▶ **TO DO**
Go through the records line by line from the top and repeat each one exactly, ending with the line that contains "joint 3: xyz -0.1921".

▶ **SUPPLIED RECORDS**
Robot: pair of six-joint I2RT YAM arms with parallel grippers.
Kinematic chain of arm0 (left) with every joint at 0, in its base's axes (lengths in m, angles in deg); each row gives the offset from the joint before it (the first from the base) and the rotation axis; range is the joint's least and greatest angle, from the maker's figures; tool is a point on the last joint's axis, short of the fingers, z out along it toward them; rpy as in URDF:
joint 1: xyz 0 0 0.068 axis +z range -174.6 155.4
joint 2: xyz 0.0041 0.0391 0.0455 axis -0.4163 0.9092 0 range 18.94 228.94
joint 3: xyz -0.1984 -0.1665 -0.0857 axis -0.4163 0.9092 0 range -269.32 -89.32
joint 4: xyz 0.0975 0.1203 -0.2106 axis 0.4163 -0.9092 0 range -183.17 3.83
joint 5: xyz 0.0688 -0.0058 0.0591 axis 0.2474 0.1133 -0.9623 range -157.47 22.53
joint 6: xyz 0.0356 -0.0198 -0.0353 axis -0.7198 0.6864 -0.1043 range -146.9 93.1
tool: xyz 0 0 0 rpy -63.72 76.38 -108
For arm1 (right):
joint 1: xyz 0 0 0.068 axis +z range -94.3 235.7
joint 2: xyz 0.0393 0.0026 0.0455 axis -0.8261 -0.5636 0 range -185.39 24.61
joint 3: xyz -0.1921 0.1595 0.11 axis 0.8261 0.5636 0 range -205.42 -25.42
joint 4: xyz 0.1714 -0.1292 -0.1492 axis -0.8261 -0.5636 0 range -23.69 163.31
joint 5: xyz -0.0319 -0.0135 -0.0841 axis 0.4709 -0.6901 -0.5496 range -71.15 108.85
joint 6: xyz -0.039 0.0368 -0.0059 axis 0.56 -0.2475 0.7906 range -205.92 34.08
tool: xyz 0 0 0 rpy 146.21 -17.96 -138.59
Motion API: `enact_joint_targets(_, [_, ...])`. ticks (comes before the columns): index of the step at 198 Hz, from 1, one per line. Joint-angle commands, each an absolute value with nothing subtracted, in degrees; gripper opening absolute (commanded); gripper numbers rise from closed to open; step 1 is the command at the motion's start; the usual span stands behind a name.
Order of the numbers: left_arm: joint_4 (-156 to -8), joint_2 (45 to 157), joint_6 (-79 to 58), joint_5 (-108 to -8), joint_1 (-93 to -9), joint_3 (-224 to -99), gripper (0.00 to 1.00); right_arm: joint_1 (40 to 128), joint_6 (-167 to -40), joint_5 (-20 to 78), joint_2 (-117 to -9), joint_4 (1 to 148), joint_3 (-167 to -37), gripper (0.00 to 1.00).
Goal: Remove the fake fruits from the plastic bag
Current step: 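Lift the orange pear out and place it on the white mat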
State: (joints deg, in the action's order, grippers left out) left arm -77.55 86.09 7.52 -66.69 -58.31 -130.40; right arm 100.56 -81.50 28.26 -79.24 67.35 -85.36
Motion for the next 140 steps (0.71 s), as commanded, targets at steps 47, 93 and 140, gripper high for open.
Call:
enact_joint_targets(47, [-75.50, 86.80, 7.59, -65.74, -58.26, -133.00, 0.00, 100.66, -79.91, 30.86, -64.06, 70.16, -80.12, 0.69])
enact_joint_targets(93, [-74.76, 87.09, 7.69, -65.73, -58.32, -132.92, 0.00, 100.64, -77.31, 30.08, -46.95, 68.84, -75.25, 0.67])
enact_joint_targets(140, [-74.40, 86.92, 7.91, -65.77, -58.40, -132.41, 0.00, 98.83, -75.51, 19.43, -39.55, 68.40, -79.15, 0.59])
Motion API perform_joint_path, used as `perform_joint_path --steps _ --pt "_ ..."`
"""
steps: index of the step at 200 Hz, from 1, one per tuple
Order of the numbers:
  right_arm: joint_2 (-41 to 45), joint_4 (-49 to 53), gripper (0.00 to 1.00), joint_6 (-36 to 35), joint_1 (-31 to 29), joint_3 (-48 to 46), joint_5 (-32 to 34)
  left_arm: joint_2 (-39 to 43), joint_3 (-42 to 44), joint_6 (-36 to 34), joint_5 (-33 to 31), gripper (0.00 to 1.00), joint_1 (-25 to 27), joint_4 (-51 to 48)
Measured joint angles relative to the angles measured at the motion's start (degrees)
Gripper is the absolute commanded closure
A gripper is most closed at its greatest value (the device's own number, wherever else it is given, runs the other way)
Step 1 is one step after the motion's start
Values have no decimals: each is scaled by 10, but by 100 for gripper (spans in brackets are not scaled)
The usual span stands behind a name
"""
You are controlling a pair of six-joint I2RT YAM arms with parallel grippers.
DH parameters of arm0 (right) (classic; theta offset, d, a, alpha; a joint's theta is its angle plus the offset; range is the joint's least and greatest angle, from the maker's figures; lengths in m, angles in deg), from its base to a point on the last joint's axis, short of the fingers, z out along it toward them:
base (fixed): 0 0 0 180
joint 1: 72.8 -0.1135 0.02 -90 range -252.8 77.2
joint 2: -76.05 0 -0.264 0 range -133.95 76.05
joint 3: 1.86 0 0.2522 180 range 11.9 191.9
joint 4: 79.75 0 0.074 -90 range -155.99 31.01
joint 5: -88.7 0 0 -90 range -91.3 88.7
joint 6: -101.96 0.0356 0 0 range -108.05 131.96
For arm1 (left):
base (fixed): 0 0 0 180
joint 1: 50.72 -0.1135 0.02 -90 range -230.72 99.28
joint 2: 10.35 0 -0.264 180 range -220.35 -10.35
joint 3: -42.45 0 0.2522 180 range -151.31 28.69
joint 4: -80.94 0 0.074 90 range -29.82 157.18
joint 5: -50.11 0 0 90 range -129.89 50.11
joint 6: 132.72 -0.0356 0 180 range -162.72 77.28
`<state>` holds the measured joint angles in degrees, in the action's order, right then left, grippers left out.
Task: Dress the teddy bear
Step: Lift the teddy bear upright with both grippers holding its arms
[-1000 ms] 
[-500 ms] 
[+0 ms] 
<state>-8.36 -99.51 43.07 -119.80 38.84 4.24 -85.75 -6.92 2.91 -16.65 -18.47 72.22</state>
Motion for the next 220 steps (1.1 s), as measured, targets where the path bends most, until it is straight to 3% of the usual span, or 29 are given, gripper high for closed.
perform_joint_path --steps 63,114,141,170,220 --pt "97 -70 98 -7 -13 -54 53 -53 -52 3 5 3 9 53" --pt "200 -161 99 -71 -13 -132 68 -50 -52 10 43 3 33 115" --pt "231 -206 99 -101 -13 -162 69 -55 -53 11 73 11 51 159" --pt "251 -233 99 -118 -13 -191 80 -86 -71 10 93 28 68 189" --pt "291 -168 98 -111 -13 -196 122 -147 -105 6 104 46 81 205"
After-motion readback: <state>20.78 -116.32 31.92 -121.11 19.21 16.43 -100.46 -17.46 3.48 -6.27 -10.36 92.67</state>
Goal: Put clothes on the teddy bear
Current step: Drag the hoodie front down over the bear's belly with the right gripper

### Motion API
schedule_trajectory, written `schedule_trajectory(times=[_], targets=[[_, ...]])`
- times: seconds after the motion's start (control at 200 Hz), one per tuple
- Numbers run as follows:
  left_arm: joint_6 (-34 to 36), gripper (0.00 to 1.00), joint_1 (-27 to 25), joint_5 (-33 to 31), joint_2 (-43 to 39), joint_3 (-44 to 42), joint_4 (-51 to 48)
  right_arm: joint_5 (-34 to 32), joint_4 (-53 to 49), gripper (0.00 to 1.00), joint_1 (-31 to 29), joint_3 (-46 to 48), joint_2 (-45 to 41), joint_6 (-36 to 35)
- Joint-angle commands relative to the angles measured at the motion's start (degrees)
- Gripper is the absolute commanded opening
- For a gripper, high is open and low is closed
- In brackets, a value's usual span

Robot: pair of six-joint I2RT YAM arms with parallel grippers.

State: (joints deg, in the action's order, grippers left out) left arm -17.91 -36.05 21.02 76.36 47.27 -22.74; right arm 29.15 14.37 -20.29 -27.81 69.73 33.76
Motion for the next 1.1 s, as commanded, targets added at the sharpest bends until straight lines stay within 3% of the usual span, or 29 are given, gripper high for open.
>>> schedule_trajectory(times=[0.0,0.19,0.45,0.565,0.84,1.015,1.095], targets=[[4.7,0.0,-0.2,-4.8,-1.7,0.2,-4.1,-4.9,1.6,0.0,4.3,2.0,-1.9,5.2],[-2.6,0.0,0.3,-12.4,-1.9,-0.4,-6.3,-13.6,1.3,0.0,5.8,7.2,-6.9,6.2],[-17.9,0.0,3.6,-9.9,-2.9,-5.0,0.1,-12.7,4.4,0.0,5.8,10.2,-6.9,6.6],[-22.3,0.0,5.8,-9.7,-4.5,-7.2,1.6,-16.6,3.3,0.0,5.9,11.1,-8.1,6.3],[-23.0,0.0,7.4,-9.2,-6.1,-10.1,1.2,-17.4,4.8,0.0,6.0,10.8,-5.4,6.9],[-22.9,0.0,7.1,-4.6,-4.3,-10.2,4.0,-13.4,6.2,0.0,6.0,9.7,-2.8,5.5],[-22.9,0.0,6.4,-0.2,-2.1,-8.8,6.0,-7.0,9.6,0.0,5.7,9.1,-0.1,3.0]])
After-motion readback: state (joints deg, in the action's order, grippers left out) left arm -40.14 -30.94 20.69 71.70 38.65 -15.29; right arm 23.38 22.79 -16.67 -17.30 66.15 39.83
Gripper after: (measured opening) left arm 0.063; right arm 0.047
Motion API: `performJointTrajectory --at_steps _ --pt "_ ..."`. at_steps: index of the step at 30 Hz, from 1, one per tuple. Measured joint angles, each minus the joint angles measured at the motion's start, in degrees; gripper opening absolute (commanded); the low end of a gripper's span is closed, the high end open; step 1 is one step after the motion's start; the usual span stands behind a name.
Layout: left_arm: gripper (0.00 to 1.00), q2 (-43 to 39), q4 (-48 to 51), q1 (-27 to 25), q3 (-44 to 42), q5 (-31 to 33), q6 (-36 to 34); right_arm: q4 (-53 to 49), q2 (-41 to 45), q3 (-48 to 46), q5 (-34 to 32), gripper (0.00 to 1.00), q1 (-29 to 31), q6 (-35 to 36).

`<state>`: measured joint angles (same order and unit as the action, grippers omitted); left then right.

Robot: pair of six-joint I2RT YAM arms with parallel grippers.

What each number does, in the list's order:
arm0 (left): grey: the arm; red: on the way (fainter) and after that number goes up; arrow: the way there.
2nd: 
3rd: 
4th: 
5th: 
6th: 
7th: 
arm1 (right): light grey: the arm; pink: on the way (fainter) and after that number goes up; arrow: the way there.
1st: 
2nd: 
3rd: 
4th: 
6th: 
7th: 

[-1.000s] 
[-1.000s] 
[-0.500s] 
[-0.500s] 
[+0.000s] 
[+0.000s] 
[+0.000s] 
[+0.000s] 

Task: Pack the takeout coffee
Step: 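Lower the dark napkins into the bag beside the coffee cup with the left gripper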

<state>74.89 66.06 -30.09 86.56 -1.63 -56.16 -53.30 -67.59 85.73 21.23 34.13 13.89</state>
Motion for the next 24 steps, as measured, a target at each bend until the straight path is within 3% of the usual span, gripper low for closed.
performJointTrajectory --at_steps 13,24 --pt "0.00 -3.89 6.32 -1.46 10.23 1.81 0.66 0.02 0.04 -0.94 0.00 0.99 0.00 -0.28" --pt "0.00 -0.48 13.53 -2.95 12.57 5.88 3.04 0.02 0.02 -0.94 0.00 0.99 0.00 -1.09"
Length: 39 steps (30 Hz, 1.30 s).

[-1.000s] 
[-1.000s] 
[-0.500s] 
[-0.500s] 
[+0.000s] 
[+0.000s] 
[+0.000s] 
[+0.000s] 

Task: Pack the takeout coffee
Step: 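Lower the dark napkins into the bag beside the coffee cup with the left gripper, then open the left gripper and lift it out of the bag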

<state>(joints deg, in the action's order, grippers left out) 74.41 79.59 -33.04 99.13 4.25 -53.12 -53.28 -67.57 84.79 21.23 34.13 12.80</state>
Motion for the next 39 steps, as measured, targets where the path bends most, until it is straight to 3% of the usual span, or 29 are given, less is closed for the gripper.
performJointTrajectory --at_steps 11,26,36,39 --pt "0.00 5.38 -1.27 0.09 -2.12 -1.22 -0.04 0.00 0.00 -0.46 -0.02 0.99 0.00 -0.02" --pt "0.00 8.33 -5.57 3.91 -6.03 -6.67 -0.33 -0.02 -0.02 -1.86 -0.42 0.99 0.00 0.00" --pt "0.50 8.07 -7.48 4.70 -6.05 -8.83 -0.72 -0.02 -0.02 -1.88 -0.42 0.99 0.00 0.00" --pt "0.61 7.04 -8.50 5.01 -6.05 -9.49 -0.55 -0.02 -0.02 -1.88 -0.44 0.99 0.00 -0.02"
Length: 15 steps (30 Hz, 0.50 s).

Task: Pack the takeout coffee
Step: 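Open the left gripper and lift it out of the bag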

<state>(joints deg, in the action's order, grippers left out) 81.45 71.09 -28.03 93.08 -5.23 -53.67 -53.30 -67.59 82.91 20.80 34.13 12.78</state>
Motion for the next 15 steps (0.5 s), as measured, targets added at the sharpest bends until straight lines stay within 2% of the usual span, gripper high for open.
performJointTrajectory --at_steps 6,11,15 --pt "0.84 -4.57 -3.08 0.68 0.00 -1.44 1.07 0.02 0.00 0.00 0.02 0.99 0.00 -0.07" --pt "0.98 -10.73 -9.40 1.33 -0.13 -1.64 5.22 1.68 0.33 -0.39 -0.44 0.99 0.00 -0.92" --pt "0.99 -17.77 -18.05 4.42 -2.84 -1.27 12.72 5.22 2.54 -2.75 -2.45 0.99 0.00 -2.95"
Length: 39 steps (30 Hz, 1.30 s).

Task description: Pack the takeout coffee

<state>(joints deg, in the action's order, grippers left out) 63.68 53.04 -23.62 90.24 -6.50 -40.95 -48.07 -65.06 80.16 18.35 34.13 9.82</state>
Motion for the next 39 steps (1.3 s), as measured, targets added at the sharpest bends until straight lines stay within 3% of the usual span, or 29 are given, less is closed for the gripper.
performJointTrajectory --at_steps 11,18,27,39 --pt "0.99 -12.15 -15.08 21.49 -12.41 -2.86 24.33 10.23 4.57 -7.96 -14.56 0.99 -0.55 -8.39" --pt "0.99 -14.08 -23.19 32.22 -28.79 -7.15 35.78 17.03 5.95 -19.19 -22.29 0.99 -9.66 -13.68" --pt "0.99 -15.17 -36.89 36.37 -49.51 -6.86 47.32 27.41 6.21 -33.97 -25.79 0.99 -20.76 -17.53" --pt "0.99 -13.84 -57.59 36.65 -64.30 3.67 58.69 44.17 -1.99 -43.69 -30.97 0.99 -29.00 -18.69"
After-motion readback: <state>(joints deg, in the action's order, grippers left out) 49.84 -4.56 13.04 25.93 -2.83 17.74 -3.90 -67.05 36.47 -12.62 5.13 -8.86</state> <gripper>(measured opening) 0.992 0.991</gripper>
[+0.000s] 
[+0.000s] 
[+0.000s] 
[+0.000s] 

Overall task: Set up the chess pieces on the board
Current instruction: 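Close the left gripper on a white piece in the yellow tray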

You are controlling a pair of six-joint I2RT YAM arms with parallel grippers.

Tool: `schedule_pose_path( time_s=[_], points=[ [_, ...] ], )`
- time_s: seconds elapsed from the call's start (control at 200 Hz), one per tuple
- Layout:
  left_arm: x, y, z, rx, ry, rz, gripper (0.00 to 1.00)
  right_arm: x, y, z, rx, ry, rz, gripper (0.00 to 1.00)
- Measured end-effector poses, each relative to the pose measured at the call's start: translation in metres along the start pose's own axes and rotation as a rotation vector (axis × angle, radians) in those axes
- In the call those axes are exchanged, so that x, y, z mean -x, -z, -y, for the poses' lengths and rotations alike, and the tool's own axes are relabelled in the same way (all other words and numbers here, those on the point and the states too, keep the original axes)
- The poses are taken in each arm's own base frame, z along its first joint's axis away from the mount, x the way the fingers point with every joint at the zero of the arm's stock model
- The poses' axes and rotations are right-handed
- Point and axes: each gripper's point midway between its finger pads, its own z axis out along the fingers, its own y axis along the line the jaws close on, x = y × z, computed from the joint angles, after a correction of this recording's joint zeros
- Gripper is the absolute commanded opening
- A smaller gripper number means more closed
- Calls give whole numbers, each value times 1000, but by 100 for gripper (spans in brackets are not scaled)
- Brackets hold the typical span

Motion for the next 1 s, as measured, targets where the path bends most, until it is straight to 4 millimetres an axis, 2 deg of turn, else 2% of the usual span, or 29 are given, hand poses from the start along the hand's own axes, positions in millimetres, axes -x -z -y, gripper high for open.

▶ **SOLUTION FOR THIS PROBLEM**
Robot: pair of six-joint I2RT YAM arms with parallel grippers.
Kinematic chain of arm0 (left) with every joint at 0, in its base's axes (lengths in m, angles in deg); each row gives the offset from the joint before it (the first from the base) and the rotation axis; range is the joint's least and greatest angle, from the maker's figures; tool is a point on the last joint's axis, short of the fingers, z out along it toward them; rpy as in URDF:
joint 1: xyz 0 0 0.068 axis +z range -174.6 155.4
joint 2: xyz 0.0041 0.0391 0.0455 axis -0.4163 0.9092 0 range 18.94 228.94
joint 3: xyz -0.1984 -0.1665 -0.0857 axis -0.4163 0.9092 0 range -269.32 -89.32
joint 4: xyz 0.0975 0.1203 -0.2106 axis 0.4163 -0.9092 0 range -183.17 3.83
joint 5: xyz 0.0688 -0.0058 0.0591 axis 0.2474 0.1133 -0.9623 range -157.47 22.53
joint 6: xyz 0.0356 -0.0198 -0.0353 axis -0.7198 0.6864 -0.1043 range -146.9 93.1
tool: xyz 0 0 0 rpy -63.72 76.38 -108
For arm1 (right):
joint 1: xyz 0 0 0.068 axis +z range -94.3 235.7
joint 2: xyz 0.0393 0.0026 0.0455 axis -0.8261 -0.5636 0 range -185.39 24.61
joint 3: xyz -0.1921 0.1595 0.11 axis 0.8261 0.5636 0 range -205.42 -25.42

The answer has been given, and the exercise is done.